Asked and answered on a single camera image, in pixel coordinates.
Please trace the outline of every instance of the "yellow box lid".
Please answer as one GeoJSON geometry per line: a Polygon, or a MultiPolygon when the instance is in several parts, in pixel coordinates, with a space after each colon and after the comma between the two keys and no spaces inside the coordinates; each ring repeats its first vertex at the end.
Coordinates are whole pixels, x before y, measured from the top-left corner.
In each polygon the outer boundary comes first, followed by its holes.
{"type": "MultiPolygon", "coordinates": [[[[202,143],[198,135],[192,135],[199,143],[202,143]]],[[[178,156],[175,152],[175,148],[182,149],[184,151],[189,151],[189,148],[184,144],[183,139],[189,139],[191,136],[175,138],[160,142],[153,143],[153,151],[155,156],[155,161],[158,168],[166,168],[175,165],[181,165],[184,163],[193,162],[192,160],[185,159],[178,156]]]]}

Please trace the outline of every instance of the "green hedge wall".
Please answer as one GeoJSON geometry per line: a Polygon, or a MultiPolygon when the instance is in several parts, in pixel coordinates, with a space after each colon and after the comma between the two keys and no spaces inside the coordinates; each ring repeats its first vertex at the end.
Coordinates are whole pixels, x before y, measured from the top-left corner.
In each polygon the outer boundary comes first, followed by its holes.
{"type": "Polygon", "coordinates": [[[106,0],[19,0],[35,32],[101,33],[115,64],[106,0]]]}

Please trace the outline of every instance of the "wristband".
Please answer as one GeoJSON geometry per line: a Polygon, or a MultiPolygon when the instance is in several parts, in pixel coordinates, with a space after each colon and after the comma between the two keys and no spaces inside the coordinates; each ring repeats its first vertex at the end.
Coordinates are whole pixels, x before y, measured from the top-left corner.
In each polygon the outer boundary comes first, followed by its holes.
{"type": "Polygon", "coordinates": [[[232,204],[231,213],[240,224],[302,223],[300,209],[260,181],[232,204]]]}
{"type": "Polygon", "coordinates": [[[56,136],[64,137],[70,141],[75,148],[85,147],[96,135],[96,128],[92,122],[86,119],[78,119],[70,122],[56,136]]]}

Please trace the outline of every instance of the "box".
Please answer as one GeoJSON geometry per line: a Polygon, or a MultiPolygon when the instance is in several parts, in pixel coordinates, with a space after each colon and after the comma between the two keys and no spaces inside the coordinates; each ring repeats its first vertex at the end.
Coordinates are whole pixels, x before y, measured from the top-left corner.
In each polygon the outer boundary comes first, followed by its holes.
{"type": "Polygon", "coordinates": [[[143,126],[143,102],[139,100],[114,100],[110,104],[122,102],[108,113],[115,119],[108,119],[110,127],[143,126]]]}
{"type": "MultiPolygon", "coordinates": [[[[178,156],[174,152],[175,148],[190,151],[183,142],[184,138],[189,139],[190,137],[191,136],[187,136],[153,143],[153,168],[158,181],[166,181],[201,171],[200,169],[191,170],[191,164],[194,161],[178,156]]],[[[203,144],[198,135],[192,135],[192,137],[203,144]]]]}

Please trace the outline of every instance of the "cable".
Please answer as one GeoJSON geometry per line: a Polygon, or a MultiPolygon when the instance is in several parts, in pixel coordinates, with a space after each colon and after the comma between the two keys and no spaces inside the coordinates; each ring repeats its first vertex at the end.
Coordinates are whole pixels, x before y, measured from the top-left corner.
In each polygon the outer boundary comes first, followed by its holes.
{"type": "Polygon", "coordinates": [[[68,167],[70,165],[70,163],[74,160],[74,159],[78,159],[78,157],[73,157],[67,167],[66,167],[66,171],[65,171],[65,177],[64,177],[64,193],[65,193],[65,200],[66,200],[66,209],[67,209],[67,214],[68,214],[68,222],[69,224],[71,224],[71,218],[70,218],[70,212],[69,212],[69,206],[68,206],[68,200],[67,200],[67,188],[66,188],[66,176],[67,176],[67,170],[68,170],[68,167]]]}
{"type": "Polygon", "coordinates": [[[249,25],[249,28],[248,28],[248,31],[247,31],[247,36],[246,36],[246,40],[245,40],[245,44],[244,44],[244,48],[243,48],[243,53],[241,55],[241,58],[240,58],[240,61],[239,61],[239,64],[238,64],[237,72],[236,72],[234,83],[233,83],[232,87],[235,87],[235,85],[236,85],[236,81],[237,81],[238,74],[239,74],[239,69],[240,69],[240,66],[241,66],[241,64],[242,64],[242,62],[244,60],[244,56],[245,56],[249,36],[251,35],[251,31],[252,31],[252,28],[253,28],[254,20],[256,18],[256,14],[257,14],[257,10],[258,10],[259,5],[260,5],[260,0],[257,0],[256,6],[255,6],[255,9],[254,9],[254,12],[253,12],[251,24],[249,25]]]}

----

Exercise details: Return only those lines of the records that contain the string "trace".

Output for this task:
Please trace the outline of every instance of the "yellow box lid".
Please trace the outline of every instance of the "green hedge wall".
Please trace the outline of every instance of the "wristband".
Please trace the outline of every instance of the "box".
Please trace the outline of every instance of the "cable".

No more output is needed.